Collected data entries:
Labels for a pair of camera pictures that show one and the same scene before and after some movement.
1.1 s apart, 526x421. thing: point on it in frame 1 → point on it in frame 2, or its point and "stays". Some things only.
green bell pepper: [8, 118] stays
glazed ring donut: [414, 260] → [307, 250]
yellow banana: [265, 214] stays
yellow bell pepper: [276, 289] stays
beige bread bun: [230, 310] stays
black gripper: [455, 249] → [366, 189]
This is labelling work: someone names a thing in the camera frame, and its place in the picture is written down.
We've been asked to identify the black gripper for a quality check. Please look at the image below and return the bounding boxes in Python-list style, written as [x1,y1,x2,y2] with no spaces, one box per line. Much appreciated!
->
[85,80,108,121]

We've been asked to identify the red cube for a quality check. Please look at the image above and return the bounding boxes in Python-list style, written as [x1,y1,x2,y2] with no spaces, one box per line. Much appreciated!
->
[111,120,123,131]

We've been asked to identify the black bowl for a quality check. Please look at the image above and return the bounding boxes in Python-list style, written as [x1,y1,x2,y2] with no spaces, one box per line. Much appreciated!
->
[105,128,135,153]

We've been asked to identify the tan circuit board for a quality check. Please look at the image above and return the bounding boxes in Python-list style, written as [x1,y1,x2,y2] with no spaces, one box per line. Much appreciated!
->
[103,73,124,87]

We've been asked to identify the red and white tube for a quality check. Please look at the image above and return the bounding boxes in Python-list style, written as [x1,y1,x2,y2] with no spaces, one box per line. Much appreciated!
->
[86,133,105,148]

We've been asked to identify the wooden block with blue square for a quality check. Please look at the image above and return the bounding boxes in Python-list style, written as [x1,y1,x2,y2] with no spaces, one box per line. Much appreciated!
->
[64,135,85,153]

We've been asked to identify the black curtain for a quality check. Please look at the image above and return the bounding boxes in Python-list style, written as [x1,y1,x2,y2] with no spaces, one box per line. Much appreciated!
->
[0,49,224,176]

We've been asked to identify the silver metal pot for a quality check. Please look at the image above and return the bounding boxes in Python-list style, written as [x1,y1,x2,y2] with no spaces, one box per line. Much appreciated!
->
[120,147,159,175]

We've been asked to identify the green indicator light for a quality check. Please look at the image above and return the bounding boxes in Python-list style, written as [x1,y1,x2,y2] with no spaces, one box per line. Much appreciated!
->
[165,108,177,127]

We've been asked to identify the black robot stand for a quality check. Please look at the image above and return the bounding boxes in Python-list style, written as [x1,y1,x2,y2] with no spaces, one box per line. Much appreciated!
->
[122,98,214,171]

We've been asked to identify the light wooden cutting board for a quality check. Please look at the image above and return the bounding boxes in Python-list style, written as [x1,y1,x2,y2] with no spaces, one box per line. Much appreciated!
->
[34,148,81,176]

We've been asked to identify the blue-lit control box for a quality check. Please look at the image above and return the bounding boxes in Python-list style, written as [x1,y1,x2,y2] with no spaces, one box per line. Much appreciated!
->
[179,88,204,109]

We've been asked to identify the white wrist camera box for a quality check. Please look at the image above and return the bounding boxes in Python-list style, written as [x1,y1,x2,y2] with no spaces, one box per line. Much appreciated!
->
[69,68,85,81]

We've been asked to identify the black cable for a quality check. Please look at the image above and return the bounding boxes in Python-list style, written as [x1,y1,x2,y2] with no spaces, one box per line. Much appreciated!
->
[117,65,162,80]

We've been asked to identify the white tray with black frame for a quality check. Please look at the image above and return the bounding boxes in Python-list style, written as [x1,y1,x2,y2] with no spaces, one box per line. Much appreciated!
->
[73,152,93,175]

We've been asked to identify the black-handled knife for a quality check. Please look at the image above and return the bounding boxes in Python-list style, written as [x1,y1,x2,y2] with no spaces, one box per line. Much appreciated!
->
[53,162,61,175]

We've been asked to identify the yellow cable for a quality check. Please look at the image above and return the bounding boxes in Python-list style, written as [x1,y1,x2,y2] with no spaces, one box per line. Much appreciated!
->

#### TO DO:
Every line of the entries above that holds "gripper" should be copied out.

#### YOUR RESPONSE:
black gripper: [455, 249] → [366, 189]
We've been asked to identify the black gripper for a quality check. Please look at the image below and return the bounding boxes in Python-list style, written as [x1,y1,x2,y2] with no spaces, one box per line. Much appreciated!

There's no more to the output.